What underpins something like Evans' reasoning is a model of thinking that views the unfolding of technological and capitalist history as an ever-increasing march toward privatization and individualism. Such "disruption" is already beginning to occur. AirBnB has been a boon to thrifty travellers, but at scale, also allows a shrinking property-owning class to produce income from their assets by renting to those less wealthy. And if AirBnB might be thought of as mostly ambivalent, ride-sharing service Uber is arguably more insidious. Already valued at a startling $40 billion, as was outlined in a great piece by Johna Bhuiyan in BuzzFeed, Uber is not only disrupting the taxi industry in cities around the world, but, through a shockingly entitled approach to regulation, may begin to affect public transit in some underserved cities in America. Maybe most importantly, it is reshaping the relationship between government, labour, and law because its users have become its greatest advocates. Politicians, as always, simply bend the way the voters ask them to. With Apple so universally beloved by its users, one only imagines the kind of pressure that might be exerted to let them have their way when it comes to the car.

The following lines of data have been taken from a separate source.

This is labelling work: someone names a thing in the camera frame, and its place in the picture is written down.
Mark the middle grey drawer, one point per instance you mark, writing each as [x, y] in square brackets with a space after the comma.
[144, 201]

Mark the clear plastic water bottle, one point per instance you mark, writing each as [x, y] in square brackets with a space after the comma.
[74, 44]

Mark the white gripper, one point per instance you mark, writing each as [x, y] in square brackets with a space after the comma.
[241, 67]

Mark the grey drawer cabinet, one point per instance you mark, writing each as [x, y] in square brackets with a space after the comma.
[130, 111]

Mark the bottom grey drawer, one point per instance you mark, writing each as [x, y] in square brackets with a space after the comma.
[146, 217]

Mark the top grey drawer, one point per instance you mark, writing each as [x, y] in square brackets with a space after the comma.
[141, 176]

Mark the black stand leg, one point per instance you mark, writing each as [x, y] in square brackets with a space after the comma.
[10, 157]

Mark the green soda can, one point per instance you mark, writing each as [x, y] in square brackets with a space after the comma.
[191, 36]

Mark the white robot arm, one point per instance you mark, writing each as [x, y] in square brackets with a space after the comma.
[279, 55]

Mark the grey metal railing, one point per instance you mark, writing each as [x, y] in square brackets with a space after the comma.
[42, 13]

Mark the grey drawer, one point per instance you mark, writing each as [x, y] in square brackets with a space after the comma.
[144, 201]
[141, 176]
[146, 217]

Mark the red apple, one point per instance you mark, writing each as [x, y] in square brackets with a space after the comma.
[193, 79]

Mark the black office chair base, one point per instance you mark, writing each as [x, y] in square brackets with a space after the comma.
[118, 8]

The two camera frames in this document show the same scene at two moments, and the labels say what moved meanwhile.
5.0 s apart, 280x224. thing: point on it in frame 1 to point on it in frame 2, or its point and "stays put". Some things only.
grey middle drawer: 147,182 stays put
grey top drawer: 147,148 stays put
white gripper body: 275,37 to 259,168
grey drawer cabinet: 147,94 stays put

These are the effects of digital technology that few had the foresight to imagine. I know that I, excitedly salivating over each new iPhone release, never dreamt of such change. But the liberation that comes from being able to do so much with our pocket computers has in turn produced multi-billion dollar entities that, in positive, benevolent, and insidious ways, can use that capital to effect enormous change. Unfortunately, the unintended consequences of that change are often so murky and deeply interwoven with a plethora of factors, it is almost as if one has to let mistakes happen at scale just to recognize that they have occurred. Who, after all, could have imagined that an app on your phone for getting a taxi ride might, as Farhad Manjoo argued in the New York Times recently, one day herald a reorganization of labour practices? But this is a perfect description of Uber: as job stability decreases and income inequality grows, the freelance service economy grows with it. We are, much to our own surprise, all UberX drivers now.

Today, Apple introduced its Watch. Like the iPhone before it, it is hard to accurately predict what ends it might be put to or what effect it might have prior to seeing it in use. Few envisioned that along with connecting, helping, and informing people, a smartphone would engender a culture of surveillance, fear-of-missing-out, or distraction. It seems likely, though, that given the Apple Watch's announced health tracking features, potentially intrusive notifications, or simply the unknown apps yet to be made, it too may also usher in a whole new range of not just ambivalent habits and behaviours, but emotional and ethical quandaries, too. If the smartwatch becomes truly popular, who knows what the world might look like after eagerly adopting newest invention?

Yet with the hype-machine steadily building for months, first stoked by Apple, then set aflame by a credulous press with a tech fetish, it is in a sense already too late to ask these questions. The way the market works means that individual desires, collected, elicit social shifts, the effects of which are almost impossible to predict. An equitable to response to history is thus always a kind of unraveling—figuring out after the fact that we need to hit the brakes or the undo button. The only thing you can do in the meantime is to look at the ideology of those pushing new ideas—to see if, in their words, there are shades of those things we have had to undo already. A word of warning, then: if the Apple Watch is being pitched to us as the next iPhone, and the Apple Car is being sold an unbundling—products that will continue the work that Silicon Valley has already begun—then at the very least, we should be deeply skeptical of what shimmers beneath the utopian pitch of a cleaner, brighter, Apple-powered future.